EU states have reportedly been told to step up preparations for a ‘no deal’ scenario, while some ministers have dubbed the prospect “unthinkable” and “catastrophic”.
But Brexiteers haven’t always talked up ‘no deal’ as an outcome - in fact, quite the opposite.
We’ve taken a look back at five occasions on which pro-Leave MPs downplayed the likelihood of the UK failing to strike a pact with Brussels.
1. No plan for ‘no deal’
Just a year ago, Boris Johnson - who resigned as Foreign Secretary earlier this month over the PM’s Brexit plan - boasted that the government had no plan for ‘no deal’ because it was going to secure “a great deal”.
The then-Cabinet minister was slapped down by Downing Street, with a spokesperson assuring reporters that the government was planning “for all eventualities”.
2. Still no plan for ‘no deal’
Despite Johnson’s slap on the wrist, just one month later then-Defence Secretary Michael Fallon echoed his claims, telling the Today programme: “We are working for a deal.
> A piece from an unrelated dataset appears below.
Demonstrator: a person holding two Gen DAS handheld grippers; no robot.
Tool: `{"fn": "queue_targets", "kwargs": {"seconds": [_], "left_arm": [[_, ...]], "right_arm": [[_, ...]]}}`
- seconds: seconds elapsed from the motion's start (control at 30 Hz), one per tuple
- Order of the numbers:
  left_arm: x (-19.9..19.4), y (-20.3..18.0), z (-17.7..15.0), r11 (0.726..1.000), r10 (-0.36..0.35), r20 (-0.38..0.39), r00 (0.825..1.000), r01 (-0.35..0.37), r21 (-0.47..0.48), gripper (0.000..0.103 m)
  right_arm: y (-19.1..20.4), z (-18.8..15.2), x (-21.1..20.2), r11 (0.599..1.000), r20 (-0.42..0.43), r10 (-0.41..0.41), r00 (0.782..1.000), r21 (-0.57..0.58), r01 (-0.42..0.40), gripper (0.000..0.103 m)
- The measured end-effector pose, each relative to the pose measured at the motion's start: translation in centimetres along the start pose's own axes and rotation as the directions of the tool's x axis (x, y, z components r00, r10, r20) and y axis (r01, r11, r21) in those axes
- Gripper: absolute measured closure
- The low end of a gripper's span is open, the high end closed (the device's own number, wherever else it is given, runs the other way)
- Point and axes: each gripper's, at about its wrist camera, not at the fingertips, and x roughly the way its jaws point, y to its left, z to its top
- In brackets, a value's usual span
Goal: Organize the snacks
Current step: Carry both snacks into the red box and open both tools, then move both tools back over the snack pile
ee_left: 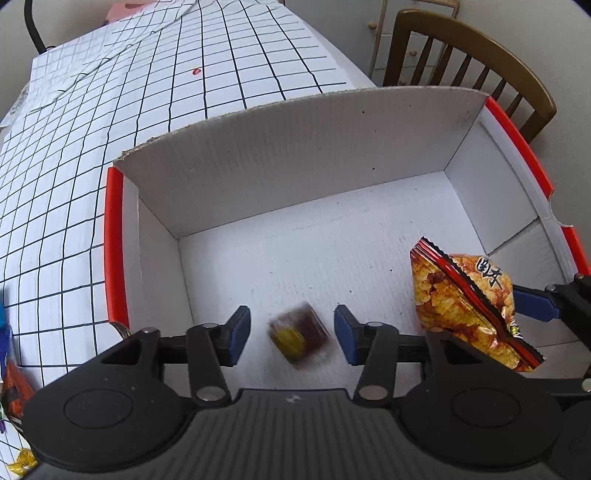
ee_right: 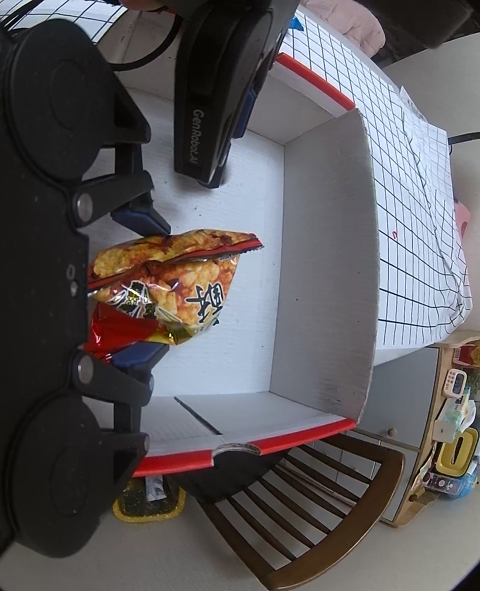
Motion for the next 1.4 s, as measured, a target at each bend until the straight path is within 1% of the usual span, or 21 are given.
{"fn": "queue_targets", "kwargs": {"seconds": [0.03,0.07,0.2,0.33,0.37,0.47,0.67,0.97,1.2,1.27,1.33,1.4], "left_arm": [[-0.2,0.1,0.0,1.0,-0.006,-0.001,1.0,0.006,-0.006,0.046],[-0.3,0.2,-0.1,1.0,-0.012,0.0,1.0,0.012,-0.013,0.044],[-1.2,0.3,-0.4,0.999,-0.023,0.02,1.0,0.024,-0.024,0.044],[-2.7,0.6,-0.9,0.999,-0.038,0.054,0.998,0.04,-0.035,0.044],[-3.1,0.6,-1.1,0.998,-0.04,0.065,0.997,0.042,-0.035,0.044],[-4.5,0.9,-1.5,0.998,-0.051,0.097,0.994,0.055,-0.035,0.044],[-7.1,1.9,-2.6,0.995,-0.078,0.154,0.985,0.086,-0.043,0.044],[-10.8,4.0,-4.4,0.991,-0.12,0.23,0.966,0.132,-0.038,0.044],[-13.9,6.5,-6.3,0.988,-0.143,0.283,0.948,0.156,-0.024,0.044],[-14.6,7.4,-7.0,0.988,-0.144,0.299,0.943,0.156,-0.017,0.044],[-15.5,8.3,-7.8,0.988,-0.141,0.316,0.938,0.152,-0.012,0.043],[-16.3,9.3,-8.6,0.988,-0.143,0.334,0.932,0.154,-0.009,0.039]], "right_arm": [[-0.1,-0.1,0.0,1.0,-0.001,0.003,1.0,0.002,-0.003,0.041],[-0.1,-0.1,-0.1,1.0,0.002,0.007,1.0,0.004,-0.007,0.041],[-0.2,-0.2,-0.9,1.0,0.023,0.013,1.0,0.005,-0.013,0.038],[-0.3,-0.3,-2.2,1.0,0.05,0.023,0.999,0.014,-0.023,0.031],[-0.3,-0.3,-2.5,1.0,0.056,0.025,0.998,0.017,-0.026,0.03],[-0.3,-0.3,-3.6,0.999,0.079,0.033,0.996,0.02,-0.035,0.029],[0.0,-0.6,-6.0,0.999,0.13,0.032,0.991,0.032,-0.036,0.022],[1.9,-0.8,-9.3,0.999,0.197,0.028,0.98,0.038,-0.037,0.019],[4.6,-1.4,-12.1,0.998,0.249,0.043,0.968,0.038,-0.054,0.018],[5.6,-1.6,-12.9,0.998,0.266,0.049,0.963,0.036,-0.061,0.017],[6.8,-2.0,-13.6,0.997,0.288,0.053,0.956,0.035,-0.066,0.012],[7.8,-2.3,-14.3,0.997,0.309,0.058,0.949,0.033,-0.072,0.009]]}}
We are not planning for a no deal. We are working flat out for a deal.”
3. ‘One of the easiest deals in human history’
International Trade Secretary Liam Fox bragged in July 2017 that the free trade agreement the UK would need to come to with the EU should be “one of the easiest in human history”.
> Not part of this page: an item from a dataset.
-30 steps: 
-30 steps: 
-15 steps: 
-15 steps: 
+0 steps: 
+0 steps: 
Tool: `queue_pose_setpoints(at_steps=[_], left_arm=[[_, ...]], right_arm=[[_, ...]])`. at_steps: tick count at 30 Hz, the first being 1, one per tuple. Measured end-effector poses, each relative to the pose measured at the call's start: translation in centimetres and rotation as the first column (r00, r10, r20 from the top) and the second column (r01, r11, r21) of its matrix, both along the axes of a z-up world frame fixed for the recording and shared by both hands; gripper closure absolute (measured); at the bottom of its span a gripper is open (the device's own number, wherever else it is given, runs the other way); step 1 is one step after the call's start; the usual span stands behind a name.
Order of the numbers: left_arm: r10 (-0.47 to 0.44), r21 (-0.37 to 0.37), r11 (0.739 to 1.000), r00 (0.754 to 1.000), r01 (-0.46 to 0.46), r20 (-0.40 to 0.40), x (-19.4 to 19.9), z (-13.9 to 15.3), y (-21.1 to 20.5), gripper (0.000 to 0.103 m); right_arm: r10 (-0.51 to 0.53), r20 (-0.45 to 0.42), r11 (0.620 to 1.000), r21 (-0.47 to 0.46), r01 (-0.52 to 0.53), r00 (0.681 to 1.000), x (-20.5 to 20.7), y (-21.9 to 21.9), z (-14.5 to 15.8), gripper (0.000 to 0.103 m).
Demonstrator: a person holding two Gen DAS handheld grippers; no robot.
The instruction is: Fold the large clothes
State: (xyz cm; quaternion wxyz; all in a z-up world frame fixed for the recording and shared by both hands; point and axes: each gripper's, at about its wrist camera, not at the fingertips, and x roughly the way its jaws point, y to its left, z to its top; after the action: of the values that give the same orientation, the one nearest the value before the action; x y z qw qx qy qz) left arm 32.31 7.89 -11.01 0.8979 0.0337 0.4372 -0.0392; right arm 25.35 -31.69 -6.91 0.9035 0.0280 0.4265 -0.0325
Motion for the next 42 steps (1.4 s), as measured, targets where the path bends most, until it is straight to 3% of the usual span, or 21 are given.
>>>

Explaining that the two states already have the same rules and laws, the Tory MP told the BBC: “The only reason we wouldn’t come to a free and open agreement is because politics gets in the way of economics.”
4. Push back on ‘no deal’ preparations
Following in the footsteps of his Tory colleagues, David Davis appeared to dismiss the likelihood of the UK leaving the EU without an agreement when he complained to Theresa May about preparations by Brussels for such a scenario.
Davis - who also resigned from his post as Brexit Secretary in July - wrote to Theresa May to warn her that EU officials were damaging British interests by talking up the threat of ‘no deal’ to companies, adding that he had sought legal advice over the issue.
5. Davis ‘pretty sure’ of a free trade deal
Davis’ letter to the PM was not the only time he appeared to downplay the likelihood of a cliff-edge exit from the union for the UK.
While he admitted to the BBC he was not “certain” the government could get a free trade deal, he insisted he was still “pretty sure”, adding that other EU states “have a very strong interest in getting a good deal”.
However, he added that the UK had to be prepared to walk away if it was only offered a “punishment deal”.
Francis Grove-White, deputy director of pro-EU campaign group Open Britain, said a ‘no deal’ Brexit would be “a catastrophe for this country”.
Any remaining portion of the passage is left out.